Exercise requirements> Take from the listing each line that has the string "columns".

Dataset section>

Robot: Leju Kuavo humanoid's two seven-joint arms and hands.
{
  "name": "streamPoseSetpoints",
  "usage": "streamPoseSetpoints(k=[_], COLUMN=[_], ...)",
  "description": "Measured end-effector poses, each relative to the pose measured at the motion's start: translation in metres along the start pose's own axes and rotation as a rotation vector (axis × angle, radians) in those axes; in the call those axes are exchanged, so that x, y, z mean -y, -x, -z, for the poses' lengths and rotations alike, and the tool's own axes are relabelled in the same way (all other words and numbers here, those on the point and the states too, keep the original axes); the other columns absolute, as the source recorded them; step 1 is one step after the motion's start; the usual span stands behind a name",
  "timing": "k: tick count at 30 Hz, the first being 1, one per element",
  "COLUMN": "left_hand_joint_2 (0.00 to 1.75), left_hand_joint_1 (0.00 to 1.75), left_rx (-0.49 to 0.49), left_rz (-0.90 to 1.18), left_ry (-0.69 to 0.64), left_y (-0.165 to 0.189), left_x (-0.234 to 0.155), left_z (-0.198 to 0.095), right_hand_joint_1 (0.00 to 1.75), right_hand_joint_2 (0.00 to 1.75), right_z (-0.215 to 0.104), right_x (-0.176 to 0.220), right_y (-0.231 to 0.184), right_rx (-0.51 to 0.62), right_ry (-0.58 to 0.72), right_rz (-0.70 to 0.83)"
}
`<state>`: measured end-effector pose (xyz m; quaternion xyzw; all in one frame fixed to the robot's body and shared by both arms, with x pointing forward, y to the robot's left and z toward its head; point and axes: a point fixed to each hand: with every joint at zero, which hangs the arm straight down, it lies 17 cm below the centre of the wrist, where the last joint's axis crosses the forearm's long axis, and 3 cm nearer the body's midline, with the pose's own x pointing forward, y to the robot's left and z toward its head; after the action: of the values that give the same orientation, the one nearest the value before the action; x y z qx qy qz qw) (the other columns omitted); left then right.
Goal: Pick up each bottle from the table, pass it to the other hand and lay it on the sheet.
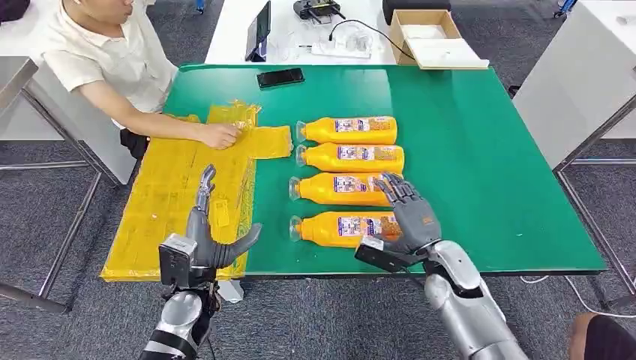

Answer below>
  "description": "Measured end-effector poses, each relative to the pose measured at the motion's start: translation in metres along the start pose's own axes and rotation as a rotation vector (axis × angle, radians) in those axes; in the call those axes are exchanged, so that x, y, z mean -y, -x, -z, for the poses' lengths and rotations alike, and the tool's own axes are relabelled in the same way (all other words and numbers here, those on the point and the states too, keep the original axes); the other columns absolute, as the source recorded them; step 1 is one step after the motion's start; the usual span stands behind a name",
`<state>`: measured end-effector pose (xyz m; quaternion xyzw; all in one frame fixed to the robot's body and shared by both arms, with x pointing forward, y to the robot's left and z toward its head; point and axes: a point fixed to each hand: with every joint at zero, which hangs the arm straight down, it lies 17 cm below the centre of the wrist, where the last joint's axis crosses the forearm's long axis, and 3 cm nearer the body's midline, with the pose's own x pointing forward, y to the robot's left and z toward its head; after the action: of the values that give the same orientation, the one nearest the value before the action; x y z qx qy qz qw) (the other columns omitted); left then right.

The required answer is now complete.